In his further study of the landscape of India, Dy painted a square canvas with a background consisting of gradations of grays. In the middle, he foregrounded a thin strip of graded warm colors of fiery red, ripening yellow, and white tint. He entitled it “Saffron on an Ash Gray Skies” (2019). Saffron, also known as Bhagwa, the most important color in Hinduism denotes the virtues of renunciation, disinterestedness, and enlightenment. These virtues are essential when one threads the path of integration in this conflicted world. These are also important attitudes in engaging with the created universe.





























A complimentary painting is “Water Falling on a Rock” (2019). Also in the tradition of minimalist non-objective painting, the Zen-inspired title and aesthetics of the work connect to the origins of Buddhism in the Eastern part of ancient India (now in Bihar, India). In 2007, during his first trip to India as part of the Jesuit Art Workshop (JAW) organized also by Rappai Poothokaren, SJ at Tarumitra, Patna, Dy visited Bodh Gaya, the pilgrimage site for Buddhists as the holy place where Siddhārtha Gautama was enlightened. As the work suggests the power of soft elements carving holes into hard materials, the painting is a homage to the Creator whose spirit transforms all of creation in a gradual yet laborious way. To labor for the welfare of our common home—the earth, is also the invitation to all human beings as stewards of God’s creation.

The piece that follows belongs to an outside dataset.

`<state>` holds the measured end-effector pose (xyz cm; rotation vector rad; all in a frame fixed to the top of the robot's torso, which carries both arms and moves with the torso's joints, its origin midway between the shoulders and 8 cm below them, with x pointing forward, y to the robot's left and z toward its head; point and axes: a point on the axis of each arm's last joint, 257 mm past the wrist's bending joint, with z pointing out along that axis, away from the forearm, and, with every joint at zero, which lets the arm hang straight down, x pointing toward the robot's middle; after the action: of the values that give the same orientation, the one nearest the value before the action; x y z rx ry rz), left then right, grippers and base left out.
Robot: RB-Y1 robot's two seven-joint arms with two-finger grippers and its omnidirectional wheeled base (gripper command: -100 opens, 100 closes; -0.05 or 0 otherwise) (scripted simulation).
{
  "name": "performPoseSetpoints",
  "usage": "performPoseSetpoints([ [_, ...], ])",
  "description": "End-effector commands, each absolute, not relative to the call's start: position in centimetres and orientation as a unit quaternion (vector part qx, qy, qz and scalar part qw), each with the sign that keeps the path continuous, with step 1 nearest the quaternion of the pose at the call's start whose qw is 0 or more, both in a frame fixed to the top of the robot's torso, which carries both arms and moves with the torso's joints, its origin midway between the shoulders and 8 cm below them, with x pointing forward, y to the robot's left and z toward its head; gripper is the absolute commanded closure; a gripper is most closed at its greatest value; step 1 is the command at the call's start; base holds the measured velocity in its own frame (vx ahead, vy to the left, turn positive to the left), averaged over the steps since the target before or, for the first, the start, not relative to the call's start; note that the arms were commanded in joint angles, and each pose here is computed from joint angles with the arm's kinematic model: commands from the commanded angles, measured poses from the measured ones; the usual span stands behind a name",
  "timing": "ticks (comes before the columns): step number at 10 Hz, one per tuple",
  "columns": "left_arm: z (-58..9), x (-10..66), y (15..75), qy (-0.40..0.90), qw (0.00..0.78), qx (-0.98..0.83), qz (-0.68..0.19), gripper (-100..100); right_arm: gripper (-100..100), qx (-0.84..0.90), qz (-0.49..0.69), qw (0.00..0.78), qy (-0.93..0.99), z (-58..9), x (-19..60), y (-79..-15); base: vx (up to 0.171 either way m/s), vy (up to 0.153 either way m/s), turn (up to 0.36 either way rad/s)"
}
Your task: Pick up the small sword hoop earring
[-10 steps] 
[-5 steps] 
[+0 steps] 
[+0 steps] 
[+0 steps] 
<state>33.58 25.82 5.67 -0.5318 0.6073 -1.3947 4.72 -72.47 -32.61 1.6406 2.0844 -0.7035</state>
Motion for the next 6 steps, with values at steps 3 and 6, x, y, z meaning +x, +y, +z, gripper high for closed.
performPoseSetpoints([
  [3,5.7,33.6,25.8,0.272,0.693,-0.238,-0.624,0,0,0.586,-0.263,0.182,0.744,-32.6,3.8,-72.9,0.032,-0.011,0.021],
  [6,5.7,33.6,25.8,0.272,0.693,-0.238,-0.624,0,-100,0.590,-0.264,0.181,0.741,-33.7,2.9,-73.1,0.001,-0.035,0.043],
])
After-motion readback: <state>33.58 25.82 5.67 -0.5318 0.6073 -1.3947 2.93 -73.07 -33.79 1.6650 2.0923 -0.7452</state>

Though initially working in the traditional media of painting and leaf printing, during the course of the workshop, Dy had repurposed the discarded cotton waste soiled with acrylic paints into textile-based works. He stitched the cotton threads onto the canvas using needles. Stitching became an act of drawing lines on the paper resembling the threads and cotton waste into images of bridges, kites, dolphins, heart, spears, rose, and coconut fronds.





























In exhibiting these textile-based works on a hospital push tray along with the needle, cotton waste, and red scissors, Dy interacted with the maternity room with a metal cabinet and two birthing tables designed by Laurie Baker. Like the surgical scissors used properly by the hands of doctors like Dr. Jacob-Baker, the needles, threads, and cotton waste were transformed by the creative imagination and skillful hands of artists like Dy.


And on the last of the workshop, Dy photographed all the surgical equipment, medical supplies, and medical logbooks inside the metal cabinets. This was primarily his homage to the Bakers. For him, these objects are artifacts of surgical, maternal, and medical procedures that happened in the room. They register the painful incisions that are necessary for the birth of newborns to happen. Like in maternity clinics, growth pains also happen in the artist’s studios or an art residency like in WAW for art to thrive, artists to survive in nature and/or a new environment. Indeed, this growth pain happened to Dy during his art residency.